YAML ordered data

Hello devs,

I need to record a scene hierarchy to a YAML file and then replicate it in the exact order in Maya. The real data is more complex tree and iteration is recursive function, but this is simplified version:

import yaml
dictionary = {
    "PARENT": {"B": {}, "A": {}, "C": {}, "D": {}}
    }

data = yaml.safe_load(yaml.dump(dictionary))

for key_parent, value_parent in data.iteritems():
    for key_child, value_child in value_parent.iteritems():
        print key_child

The result is A C B D. Why I am not getting B A C D? Is there a way to control this?

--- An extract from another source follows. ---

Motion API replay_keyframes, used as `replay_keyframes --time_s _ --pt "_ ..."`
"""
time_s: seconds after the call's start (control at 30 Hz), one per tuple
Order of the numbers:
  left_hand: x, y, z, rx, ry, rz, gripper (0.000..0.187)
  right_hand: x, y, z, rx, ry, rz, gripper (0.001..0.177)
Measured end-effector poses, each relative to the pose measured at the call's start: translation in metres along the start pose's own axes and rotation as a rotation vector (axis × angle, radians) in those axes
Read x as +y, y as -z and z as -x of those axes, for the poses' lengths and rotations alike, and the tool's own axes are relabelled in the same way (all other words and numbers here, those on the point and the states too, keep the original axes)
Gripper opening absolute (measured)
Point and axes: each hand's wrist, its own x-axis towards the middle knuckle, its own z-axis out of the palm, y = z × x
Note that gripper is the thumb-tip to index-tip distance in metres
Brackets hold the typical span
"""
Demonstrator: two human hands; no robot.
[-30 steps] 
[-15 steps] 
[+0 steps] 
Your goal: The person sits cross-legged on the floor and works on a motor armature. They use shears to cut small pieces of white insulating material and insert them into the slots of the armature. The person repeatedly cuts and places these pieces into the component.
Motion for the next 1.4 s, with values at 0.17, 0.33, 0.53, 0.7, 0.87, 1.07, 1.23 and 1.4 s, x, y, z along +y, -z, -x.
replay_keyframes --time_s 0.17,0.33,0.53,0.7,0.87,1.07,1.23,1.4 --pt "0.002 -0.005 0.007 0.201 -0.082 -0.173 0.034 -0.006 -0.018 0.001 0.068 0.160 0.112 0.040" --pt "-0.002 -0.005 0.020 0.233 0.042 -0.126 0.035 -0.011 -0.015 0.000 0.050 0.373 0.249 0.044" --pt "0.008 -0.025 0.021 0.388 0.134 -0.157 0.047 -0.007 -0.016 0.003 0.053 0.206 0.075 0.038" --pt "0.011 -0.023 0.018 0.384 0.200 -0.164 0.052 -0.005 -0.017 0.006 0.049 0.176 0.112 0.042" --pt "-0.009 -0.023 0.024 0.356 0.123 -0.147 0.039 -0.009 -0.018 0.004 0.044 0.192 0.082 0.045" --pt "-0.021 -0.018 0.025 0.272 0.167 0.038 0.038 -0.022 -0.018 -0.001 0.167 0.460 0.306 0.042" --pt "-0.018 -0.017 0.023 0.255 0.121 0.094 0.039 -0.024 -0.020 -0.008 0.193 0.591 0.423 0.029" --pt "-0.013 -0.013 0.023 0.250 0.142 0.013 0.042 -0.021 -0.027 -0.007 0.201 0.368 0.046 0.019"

Also, if I print yaml.dump(dictionary) I will get:

PARENT:
  A: {}
  B: {}
  C: {}
  D: {}

which looks like an alphabetically sorted source dictionary. Why during iteration I don’t get sorted output?

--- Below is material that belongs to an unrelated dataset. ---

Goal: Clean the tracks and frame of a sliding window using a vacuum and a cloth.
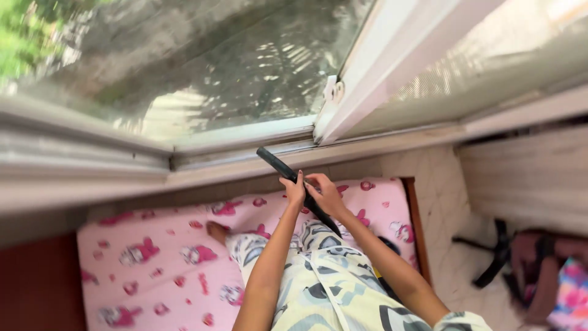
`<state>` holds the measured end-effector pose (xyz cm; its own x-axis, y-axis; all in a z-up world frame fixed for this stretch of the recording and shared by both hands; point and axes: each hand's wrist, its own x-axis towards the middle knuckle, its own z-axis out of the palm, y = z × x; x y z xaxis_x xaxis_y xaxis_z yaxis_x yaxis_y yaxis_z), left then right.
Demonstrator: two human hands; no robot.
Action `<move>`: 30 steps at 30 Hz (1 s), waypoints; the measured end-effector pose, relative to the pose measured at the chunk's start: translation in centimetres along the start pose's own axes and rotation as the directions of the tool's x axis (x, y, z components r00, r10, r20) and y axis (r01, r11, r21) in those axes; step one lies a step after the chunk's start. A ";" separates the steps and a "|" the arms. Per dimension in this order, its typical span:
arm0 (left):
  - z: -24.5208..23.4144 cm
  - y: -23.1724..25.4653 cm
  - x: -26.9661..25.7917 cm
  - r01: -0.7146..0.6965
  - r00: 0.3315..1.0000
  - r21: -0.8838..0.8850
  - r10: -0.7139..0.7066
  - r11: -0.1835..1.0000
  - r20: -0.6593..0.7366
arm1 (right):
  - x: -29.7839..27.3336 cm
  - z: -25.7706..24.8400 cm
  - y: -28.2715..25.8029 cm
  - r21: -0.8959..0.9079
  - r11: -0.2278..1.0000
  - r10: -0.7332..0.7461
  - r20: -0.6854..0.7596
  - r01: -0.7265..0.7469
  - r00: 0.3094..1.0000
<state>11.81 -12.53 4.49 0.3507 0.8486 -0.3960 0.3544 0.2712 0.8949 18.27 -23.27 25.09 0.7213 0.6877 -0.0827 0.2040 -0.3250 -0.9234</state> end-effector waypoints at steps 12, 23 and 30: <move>0.8 7.5 -4.8 0.105 0.989 0.008 -0.106 0.994 0.107 | 6.7 -18.1 -13.9 -0.575 0.727 -0.686 -0.616 0.374 0.387; 0.3 4.2 -0.8 0.112 0.946 -0.080 -0.082 0.990 0.313 | 14.8 -15.5 -24.3 -0.671 0.651 -0.757 -0.612 0.355 0.231; -0.5 1.3 1.4 0.115 0.889 -0.098 -0.058 0.989 0.454 | 18.7 -17.9 -14.3 -0.620 0.710 -0.699 -0.678 0.334 0.227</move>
<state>12.33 -10.79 5.20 0.6846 0.5327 -0.4975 0.3055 0.4100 0.8594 40.73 -17.39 43.44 0.4703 -0.0567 0.8807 0.7960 -0.4036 -0.4510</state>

In Python, dictionaries are arbitrarily ordered, so when you define dictionary, the B, A, C, D ordering gets lost.
If you want to look up how dictionaries work, the generic term for them is a “Hash Map” or “Hash table”: https://en.wikipedia.org/wiki/Hash_table

Luckily, python includes an OrderedDict class that you can use. There are some good examples how to use them in the documentation here:

1 Like

So parsing YAML in Pyhton is the same as a parsing dictionary?
OrderedDict should be used for YAML generation as well, or just reading would be enough?

P.S. I know what is a Hash Table, and how to implement it, for example in VEX :slight_smile:

I don’t know my way around YAML very well, but from what I can find, yes.
I’ve found in a StackOverflow question, and a pyyaml PR that the yaml spec does not guarantee an order of keys in a mapping.

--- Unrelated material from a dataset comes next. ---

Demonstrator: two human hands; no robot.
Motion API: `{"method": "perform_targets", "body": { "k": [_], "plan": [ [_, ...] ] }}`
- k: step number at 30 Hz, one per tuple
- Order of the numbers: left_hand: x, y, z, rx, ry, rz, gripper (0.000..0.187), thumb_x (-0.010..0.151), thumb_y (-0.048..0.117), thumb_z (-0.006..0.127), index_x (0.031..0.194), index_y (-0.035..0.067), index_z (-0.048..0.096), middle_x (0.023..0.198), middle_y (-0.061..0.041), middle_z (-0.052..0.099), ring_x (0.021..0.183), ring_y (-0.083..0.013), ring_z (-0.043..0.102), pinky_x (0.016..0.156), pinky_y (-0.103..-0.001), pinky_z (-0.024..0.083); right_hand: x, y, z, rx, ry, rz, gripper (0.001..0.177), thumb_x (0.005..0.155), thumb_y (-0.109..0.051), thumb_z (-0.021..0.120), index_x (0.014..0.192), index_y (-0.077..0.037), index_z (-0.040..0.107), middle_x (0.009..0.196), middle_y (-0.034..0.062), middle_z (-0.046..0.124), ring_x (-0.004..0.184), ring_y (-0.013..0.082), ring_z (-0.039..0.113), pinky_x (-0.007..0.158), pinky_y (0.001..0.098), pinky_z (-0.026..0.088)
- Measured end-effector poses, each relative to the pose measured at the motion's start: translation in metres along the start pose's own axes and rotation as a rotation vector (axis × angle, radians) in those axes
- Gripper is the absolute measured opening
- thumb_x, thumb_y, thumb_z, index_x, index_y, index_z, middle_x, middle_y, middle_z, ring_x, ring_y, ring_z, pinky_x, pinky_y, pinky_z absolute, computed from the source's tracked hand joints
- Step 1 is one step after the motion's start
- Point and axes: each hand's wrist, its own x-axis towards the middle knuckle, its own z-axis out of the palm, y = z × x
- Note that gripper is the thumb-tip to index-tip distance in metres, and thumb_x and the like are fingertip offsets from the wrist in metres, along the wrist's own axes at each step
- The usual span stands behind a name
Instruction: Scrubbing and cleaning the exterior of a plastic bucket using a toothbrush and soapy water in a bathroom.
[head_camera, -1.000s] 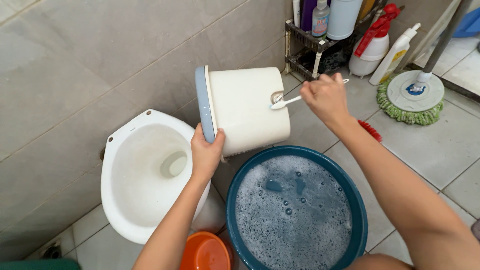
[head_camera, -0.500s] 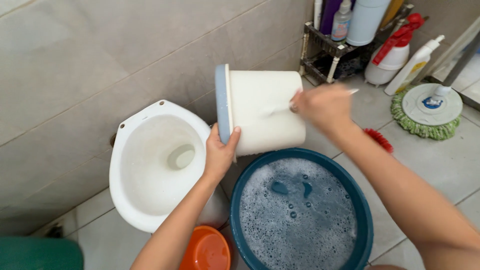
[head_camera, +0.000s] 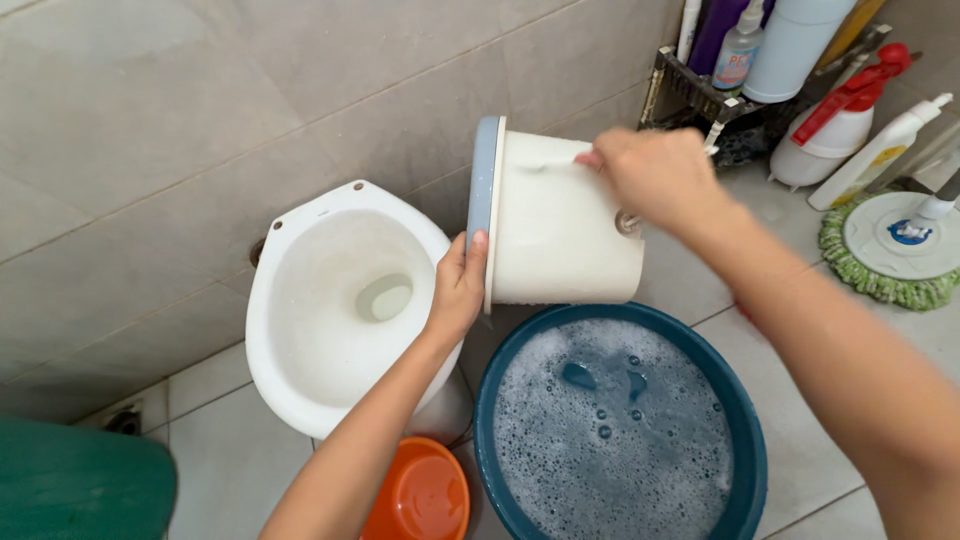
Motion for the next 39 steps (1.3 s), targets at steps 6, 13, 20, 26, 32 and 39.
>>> {"method": "perform_targets", "body": {
  "k": [6,13,20,26,32,39],
  "plan": [
    [0.002,0.005,0.0,-0.024,-0.013,-0.026,0.054,0.111,0.044,0.036,0.12,-0.001,0.064,0.103,-0.009,0.069,0.098,-0.0142,0.06,0.092,-0.028,0.048,-0.006,-0.009,-0.014,0.135,-0.101,-0.079,0.026,0.091,-0.043,0.061,0.089,-0.024,0.078,0.062,0.0055,0.069,0.056,0.027,0.069,0.049,0.0423,0.053],
    [0.005,0.004,-0.004,-0.178,-0.095,-0.092,0.059,0.109,0.046,0.036,0.136,-0.002,0.058,0.127,-0.013,0.066,0.118,-0.0181,0.057,0.109,-0.028,0.039,0.028,0.004,0.002,-0.038,0.206,0.035,0.047,0.113,-0.038,0.056,0.075,-0.016,0.069,0.067,0.005,0.064,0.07,0.0248,0.064,0.065,0.0407,0.047],
    [0.016,-0.007,-0.005,-0.339,-0.099,-0.152,0.06,0.108,0.044,0.041,0.142,-0.003,0.055,0.135,-0.014,0.062,0.122,-0.0191,0.055,0.11,-0.029,0.037,0.039,-0.019,0.02,-0.048,0.226,-0.41,0.04,0.097,-0.03,0.067,0.06,-0.014,0.063,0.063,0.0012,0.063,0.077,0.021,0.056,0.079,0.0415,0.042],
    [0.023,-0.003,-0.004,-0.383,-0.16,-0.132,0.061,0.109,0.045,0.043,0.142,-0.005,0.055,0.134,-0.015,0.062,0.121,-0.0203,0.055,0.109,-0.03,0.038,0.036,-0.018,0.023,-0.128,0.314,-0.227,0.036,0.102,-0.026,0.07,0.069,-0.015,0.062,0.071,-0.0026,0.063,0.08,0.019,0.054,0.091,0.0434,0.041],
    [0.028,-0.003,-0.005,-0.389,-0.192,-0.082,0.055,0.109,0.045,0.041,0.14,0.001,0.054,0.134,-0.01,0.063,0.123,-0.0157,0.056,0.11,-0.027,0.038,0.036,-0.017,0.019,-0.164,0.384,-0.139,0.043,0.105,-0.023,0.075,0.066,-0.014,0.06,0.068,-0.0041,0.061,0.078,0.0201,0.053,0.084,0.0417,0.043],
    [0.032,-0.008,-0.004,-0.434,-0.225,-0.09,0.051,0.11,0.044,0.041,0.131,0.001,0.06,0.12,-0.012,0.067,0.109,-0.016,0.06,0.101,-0.028,0.045,0.022,-0.033,0.022,-0.143,0.285,-0.259,0.031,0.093,-0.022,0.075,0.066,-0.016,0.061,0.066,-0.0018,0.06,0.076,0.0197,0.055,0.08,0.0439,0.043]
  ]
}}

I found in the PyYAML PR that it automatically sorts the keys when you run .dump(), so the YAML file itself is already in a different order.
Then I read the SO accepted answer, and it explains how to create an extension that preserves order.

All that said fact that you are creating dictionary as a dict in your example means that the keys aren’t in the order you’re defining before you even dump them to YAML.

FWIW, Python 3.6+ (I think it’s .6, somewhere in there) does now order dictionaries by default. But no idea how YAML handles that.

Yeah, 3.6 is when they started tracking insertion order by default. There are still some behavioral differences between dict and OrderedDict but for simple things they are pretty interchangeable.

Thank you, guys, it was a bit more sophisticated than I imagine:

# Dump/load ordered dictionary

import yaml
from collections import OrderedDict


def iterate(data):
    for key_parent, value_parent in data.iteritems():
        for key_child, value_child in value_parent.iteritems():
            print key_child


def dump_ordered(dictionary):
    """
    Dump ordered dictionary
    """
    yaml.add_representer(OrderedDict,
                         lambda dumper,
                         data: dumper.represent_mapping('tag:yaml.org,2002:map',
                         data.items()))

    return yaml.dump(dictionary)


def load_ordered(yaml_data):
    """
    Load yaml data to ordered dictionary
    """
    class OrderedLoader(yaml.SafeLoader):
        pass

    def construct_mapping(loader, node):
        loader.flatten_mapping(node)
        return OrderedDict(loader.construct_pairs(node))

    OrderedLoader.add_constructor(
        yaml.resolver.BaseResolver.DEFAULT_MAPPING_TAG,
        construct_mapping)

    return yaml.load(yaml_data, OrderedLoader)


# Build an ordered dictionary
dictionary = OrderedDict()
value = OrderedDict()
value['B'] = {}
value['A'] = {}
value['C'] = {}
value['D'] = {}
dictionary['PARENT'] = value

# Dump, load and print dictionary
yaml_data = dump_ordered(dictionary)
yaml_data = load_ordered(yaml_data)
iterate(yaml_data)
1 Like